Each line from the one containing "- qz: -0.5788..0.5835" to the end of the entries below is to be set down exactly; the pictures are not.

=-=-=

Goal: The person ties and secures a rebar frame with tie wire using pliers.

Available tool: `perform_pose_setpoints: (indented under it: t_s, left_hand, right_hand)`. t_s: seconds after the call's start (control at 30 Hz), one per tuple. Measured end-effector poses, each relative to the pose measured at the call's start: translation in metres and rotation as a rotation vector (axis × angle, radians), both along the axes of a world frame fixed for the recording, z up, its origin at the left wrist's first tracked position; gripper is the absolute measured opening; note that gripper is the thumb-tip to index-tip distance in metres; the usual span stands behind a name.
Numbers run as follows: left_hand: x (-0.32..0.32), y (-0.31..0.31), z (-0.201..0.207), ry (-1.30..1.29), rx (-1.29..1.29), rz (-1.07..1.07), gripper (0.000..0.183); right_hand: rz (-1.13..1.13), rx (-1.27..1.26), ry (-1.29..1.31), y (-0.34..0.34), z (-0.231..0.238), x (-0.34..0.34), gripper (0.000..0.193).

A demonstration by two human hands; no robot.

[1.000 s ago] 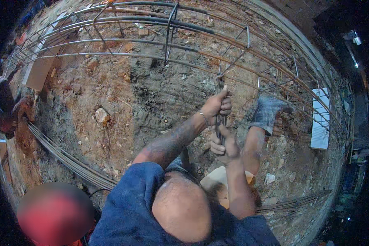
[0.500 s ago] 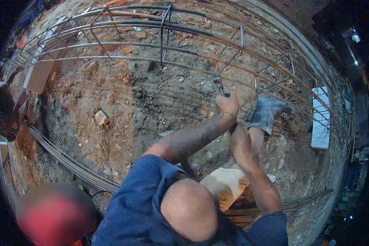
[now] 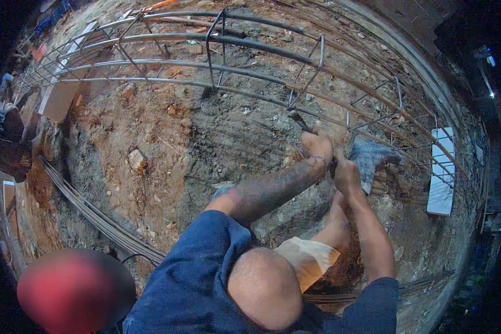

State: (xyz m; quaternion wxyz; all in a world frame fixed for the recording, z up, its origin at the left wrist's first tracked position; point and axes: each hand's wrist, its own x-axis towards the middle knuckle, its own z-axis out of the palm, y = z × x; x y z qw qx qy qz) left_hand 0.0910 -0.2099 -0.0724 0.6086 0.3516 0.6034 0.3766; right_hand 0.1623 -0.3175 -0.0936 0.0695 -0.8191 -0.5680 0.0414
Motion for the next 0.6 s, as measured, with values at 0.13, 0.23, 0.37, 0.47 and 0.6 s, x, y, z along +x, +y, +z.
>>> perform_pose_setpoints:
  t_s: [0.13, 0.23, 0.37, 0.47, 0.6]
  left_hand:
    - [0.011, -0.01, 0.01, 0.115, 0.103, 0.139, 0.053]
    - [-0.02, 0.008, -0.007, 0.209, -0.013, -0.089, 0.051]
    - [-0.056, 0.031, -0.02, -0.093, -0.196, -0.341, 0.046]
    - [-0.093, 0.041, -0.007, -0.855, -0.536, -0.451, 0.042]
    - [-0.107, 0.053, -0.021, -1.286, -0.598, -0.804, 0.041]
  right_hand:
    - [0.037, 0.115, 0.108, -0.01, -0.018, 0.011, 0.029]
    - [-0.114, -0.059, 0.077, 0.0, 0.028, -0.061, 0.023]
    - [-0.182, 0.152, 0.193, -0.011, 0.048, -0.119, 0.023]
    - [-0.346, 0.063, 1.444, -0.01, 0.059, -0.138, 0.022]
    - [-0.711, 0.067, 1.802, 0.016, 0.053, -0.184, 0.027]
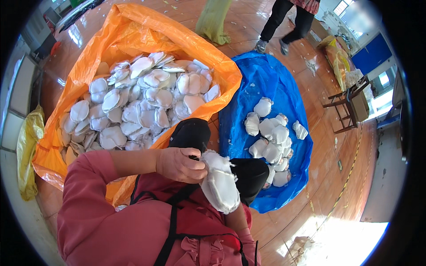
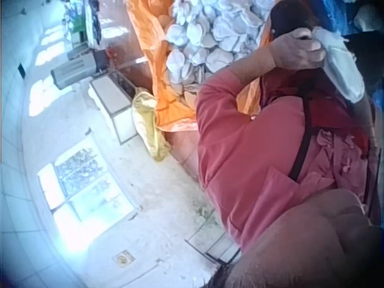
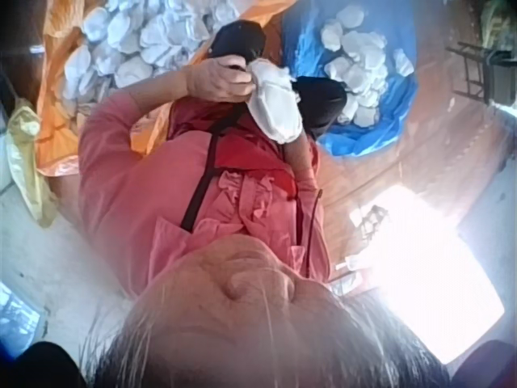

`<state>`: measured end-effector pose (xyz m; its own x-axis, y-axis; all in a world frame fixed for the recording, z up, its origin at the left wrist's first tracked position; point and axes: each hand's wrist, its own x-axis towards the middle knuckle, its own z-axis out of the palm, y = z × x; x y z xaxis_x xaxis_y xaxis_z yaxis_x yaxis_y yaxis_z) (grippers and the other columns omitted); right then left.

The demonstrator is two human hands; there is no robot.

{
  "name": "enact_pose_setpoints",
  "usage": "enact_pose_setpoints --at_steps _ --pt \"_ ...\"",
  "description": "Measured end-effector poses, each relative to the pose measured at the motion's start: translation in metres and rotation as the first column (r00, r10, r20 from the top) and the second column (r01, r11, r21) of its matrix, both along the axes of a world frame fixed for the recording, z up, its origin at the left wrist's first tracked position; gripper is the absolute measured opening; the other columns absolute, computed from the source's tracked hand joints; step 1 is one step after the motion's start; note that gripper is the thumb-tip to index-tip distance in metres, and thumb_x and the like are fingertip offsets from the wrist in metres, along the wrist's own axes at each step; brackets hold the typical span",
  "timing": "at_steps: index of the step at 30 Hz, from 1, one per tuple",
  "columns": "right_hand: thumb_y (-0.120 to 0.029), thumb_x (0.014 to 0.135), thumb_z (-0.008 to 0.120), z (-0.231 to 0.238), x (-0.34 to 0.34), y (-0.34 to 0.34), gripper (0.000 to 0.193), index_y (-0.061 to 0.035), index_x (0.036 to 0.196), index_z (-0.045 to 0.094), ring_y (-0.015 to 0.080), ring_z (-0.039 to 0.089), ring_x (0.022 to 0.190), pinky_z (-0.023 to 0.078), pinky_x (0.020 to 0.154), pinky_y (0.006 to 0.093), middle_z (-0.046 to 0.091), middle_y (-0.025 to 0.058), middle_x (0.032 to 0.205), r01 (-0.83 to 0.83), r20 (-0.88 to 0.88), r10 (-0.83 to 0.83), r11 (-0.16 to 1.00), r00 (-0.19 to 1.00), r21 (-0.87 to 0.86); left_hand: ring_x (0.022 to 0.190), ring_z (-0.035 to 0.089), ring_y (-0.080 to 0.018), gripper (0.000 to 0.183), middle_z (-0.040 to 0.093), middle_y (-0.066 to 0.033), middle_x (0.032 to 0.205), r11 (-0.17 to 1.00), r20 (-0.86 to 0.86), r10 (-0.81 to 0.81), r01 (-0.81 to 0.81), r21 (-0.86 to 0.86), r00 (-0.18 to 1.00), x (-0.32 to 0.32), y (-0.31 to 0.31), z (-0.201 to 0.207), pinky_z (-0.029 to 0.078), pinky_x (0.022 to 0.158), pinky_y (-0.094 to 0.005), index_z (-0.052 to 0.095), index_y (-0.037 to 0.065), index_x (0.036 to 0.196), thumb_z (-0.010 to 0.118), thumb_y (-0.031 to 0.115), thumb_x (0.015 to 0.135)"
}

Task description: The person sits on the floor and repeatedly picks up white foam pieces from an orange sack, aligns them, and sews them together by hand using a needle and thread. Finished pairs are placed on a blue tarp beside them.

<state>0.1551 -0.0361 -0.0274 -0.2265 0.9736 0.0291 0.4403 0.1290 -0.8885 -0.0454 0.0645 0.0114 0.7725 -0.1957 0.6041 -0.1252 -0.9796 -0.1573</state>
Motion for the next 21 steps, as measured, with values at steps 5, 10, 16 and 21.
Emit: enact_pose_setpoints --at_steps 5,10,16,21 --pt "-0.009 0.089 0.062 0.003 -0.005 0.007 0.038 -0.0012 0.126 0.054 0.0302 0.059 0.103 0.048 0.092 0.0335 0.06 0.016 0.112 0.044 -0.094 -0.04 0.998 0.995 0.047 0.099 0.055 -0.0151 0.008 0.061 0.0046 0.097 0.941 0.01 0.17 -0.159 -0.299 0.985 0.005 -0.004 0.008 0.039 0.093 -0.0389 0.068 0.017 0.083 0.066 0.024 0.08" --pt "-0.026 0.093 0.066 -0.015 0.006 -0.011 0.069 -0.0096 0.15 0.03 0.025 0.047 0.131 0.04 0.109 0.042 0.044 0.0109 0.146 0.199 -0.777 -0.402 0.915 0.484 -0.35 0.091 0.057 -0.021 0.018 0.063 0.0021 0.078 0.688 -0.161 0.32 -0.346 -0.638 0.934 0.016 -0.004 0.018 0.04 0.089 -0.0387 0.066 0.011 0.072 0.077 0.024 0.073" --pt "-0.027 0.099 0.057 -0.031 0.024 -0.011 0.064 -0.0063 0.151 0.026 0.0259 0.046 0.132 0.041 0.109 0.0417 0.043 0.0133 0.147 0.061 -0.853 -0.389 0.917 0.348 -0.393 0.086 0.057 -0.0283 0.024 0.065 -0.007 0.093 0.572 -0.137 -0.024 -0.099 -0.814 0.99 0.016 -0.006 0.003 0.045 0.08 -0.0423 0.066 0.004 0.087 0.078 0.024 0.078" --pt "-0.028 0.099 0.055 -0.043 0.026 -0.015 0.063 -0.006 0.151 0.027 0.026 0.046 0.132 0.041 0.109 0.0415 0.043 0.0134 0.147 -0.085 -0.85 -0.424 0.879 0.314 -0.47 0.092 0.063 -0.0316 0.024 0.067 -0.0084 0.089 0.849 -0.621 -0.15 -0.221 -0.479 0.769 0.005 -0.008 -0.022 0.048 0.086 -0.0442 0.07 0.012 0.097 0.071 0.022 0.076"
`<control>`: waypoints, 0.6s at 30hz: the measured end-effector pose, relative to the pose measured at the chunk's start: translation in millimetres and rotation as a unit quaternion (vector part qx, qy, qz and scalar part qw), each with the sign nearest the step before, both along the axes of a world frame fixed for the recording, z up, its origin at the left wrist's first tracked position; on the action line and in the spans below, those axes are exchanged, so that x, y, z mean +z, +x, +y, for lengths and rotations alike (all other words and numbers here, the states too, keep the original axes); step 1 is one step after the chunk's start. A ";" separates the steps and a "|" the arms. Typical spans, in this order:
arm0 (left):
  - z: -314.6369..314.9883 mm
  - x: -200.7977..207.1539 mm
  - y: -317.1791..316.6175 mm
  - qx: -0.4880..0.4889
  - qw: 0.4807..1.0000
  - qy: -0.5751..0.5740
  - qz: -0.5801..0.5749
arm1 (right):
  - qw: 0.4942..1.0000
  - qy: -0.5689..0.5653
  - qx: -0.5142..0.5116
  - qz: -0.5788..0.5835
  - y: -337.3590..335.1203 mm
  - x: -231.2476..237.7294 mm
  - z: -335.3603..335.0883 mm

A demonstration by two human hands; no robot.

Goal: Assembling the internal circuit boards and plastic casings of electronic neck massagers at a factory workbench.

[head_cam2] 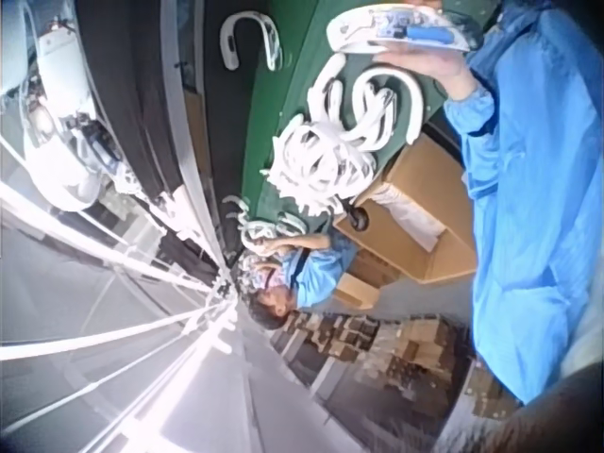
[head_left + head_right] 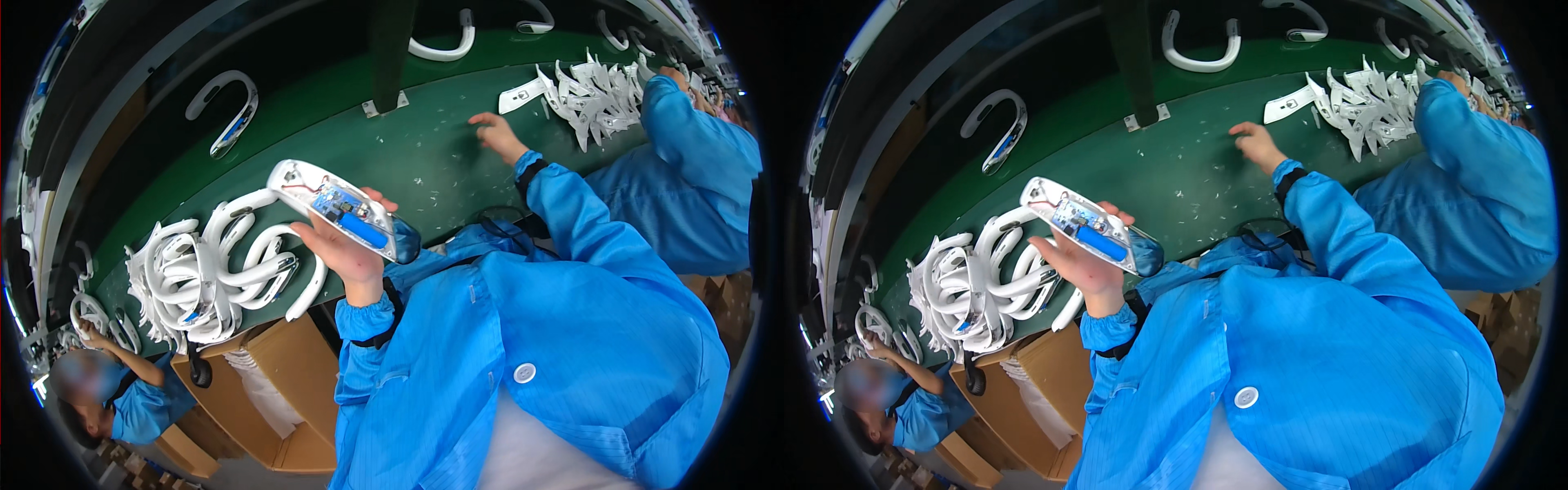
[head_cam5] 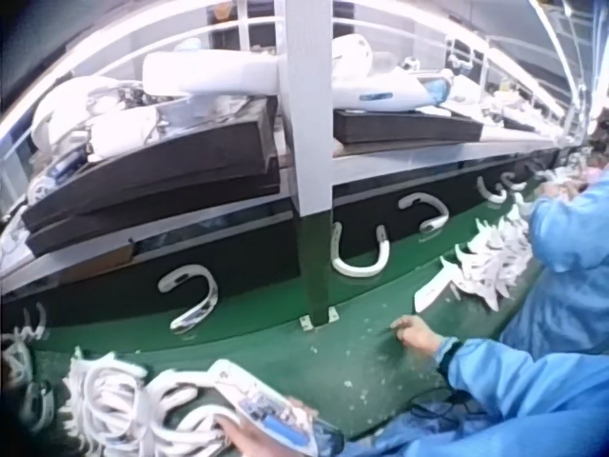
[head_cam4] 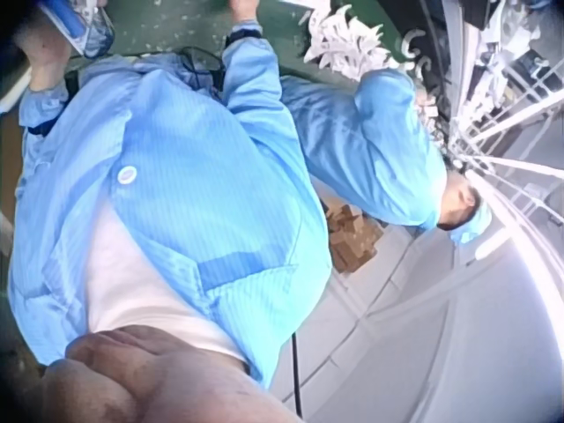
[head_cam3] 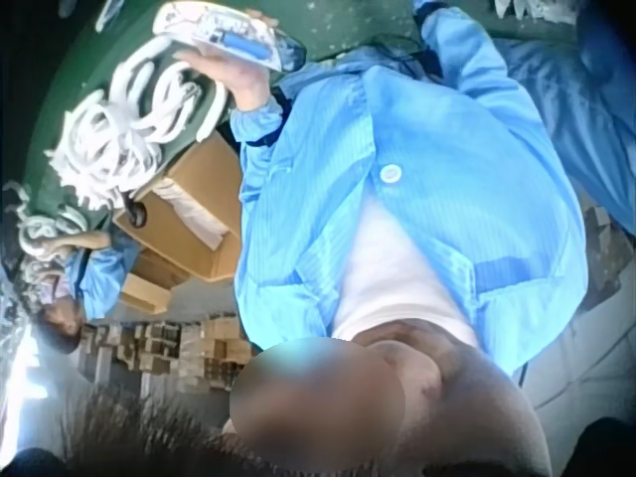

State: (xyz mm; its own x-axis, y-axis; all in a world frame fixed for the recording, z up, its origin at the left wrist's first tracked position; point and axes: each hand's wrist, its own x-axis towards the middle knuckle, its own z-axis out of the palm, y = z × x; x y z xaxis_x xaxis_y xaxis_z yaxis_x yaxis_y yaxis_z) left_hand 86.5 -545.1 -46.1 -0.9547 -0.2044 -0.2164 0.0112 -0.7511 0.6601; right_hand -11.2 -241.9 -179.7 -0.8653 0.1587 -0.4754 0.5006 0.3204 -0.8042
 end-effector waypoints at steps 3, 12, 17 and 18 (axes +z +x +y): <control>-5.7 -11.2 -3.2 -0.090 0.991 0.077 0.055 | 0.998 -0.049 0.026 0.024 -8.2 39.7 -14.0; 7.0 3.3 -4.2 -0.117 0.990 0.081 -0.005 | 0.847 -0.058 0.337 0.407 39.8 181.4 -144.5; 10.6 3.8 -3.9 -0.120 0.992 0.048 0.015 | 0.841 -0.040 0.387 0.375 40.7 176.7 -152.3; 12.1 6.4 -2.4 -0.116 0.992 0.044 0.011 | 0.841 -0.033 0.385 0.379 42.2 176.8 -152.7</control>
State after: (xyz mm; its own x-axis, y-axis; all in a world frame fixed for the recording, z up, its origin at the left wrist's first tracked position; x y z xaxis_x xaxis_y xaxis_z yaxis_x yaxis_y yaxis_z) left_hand 84.2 -533.1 -39.7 -0.9786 0.0398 -0.2019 -0.1545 -0.7900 0.5933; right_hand 31.0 -394.6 -2.9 -0.7583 -0.5921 0.2728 -0.4989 0.2576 -0.8275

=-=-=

## Output of the task
  - qz: -0.5788..0.5835
  - y: -337.3590..335.1203 mm
  - x: -231.2476..237.7294 mm
  - z: -335.3603..335.0883 mm

A demonstration by two human hands; no robot.

Goal: Assembling the internal circuit boards and plastic casings of electronic neck massagers at a factory workbench.

[head_cam2] 
[head_left + head_right] 
[head_cam5] 
[head_cam4] 
[head_cam3] 

State: (xyz mm; its own x-axis, y-axis; all in a world frame fixed for the recording, z up, its origin at the left wrist's first tracked position; point and axes: each hand's wrist, its own x-axis towards the middle knuckle, its own z-axis out of the palm, y = z × x; x y z xaxis_x xaxis_y xaxis_z yaxis_x yaxis_y yaxis_z) left_hand 86.5 -545.1 -46.1 -0.9547 -0.2044 -0.2164 0.0112 -0.7511 0.6601; right_hand -11.2 -241.9 -179.7 -0.8653 0.1587 -0.4754 0.5006 0.3204 -0.8042
 end-effector waypoints at steps 3, 12, 17 and 18 (axes +z +x +y): <control>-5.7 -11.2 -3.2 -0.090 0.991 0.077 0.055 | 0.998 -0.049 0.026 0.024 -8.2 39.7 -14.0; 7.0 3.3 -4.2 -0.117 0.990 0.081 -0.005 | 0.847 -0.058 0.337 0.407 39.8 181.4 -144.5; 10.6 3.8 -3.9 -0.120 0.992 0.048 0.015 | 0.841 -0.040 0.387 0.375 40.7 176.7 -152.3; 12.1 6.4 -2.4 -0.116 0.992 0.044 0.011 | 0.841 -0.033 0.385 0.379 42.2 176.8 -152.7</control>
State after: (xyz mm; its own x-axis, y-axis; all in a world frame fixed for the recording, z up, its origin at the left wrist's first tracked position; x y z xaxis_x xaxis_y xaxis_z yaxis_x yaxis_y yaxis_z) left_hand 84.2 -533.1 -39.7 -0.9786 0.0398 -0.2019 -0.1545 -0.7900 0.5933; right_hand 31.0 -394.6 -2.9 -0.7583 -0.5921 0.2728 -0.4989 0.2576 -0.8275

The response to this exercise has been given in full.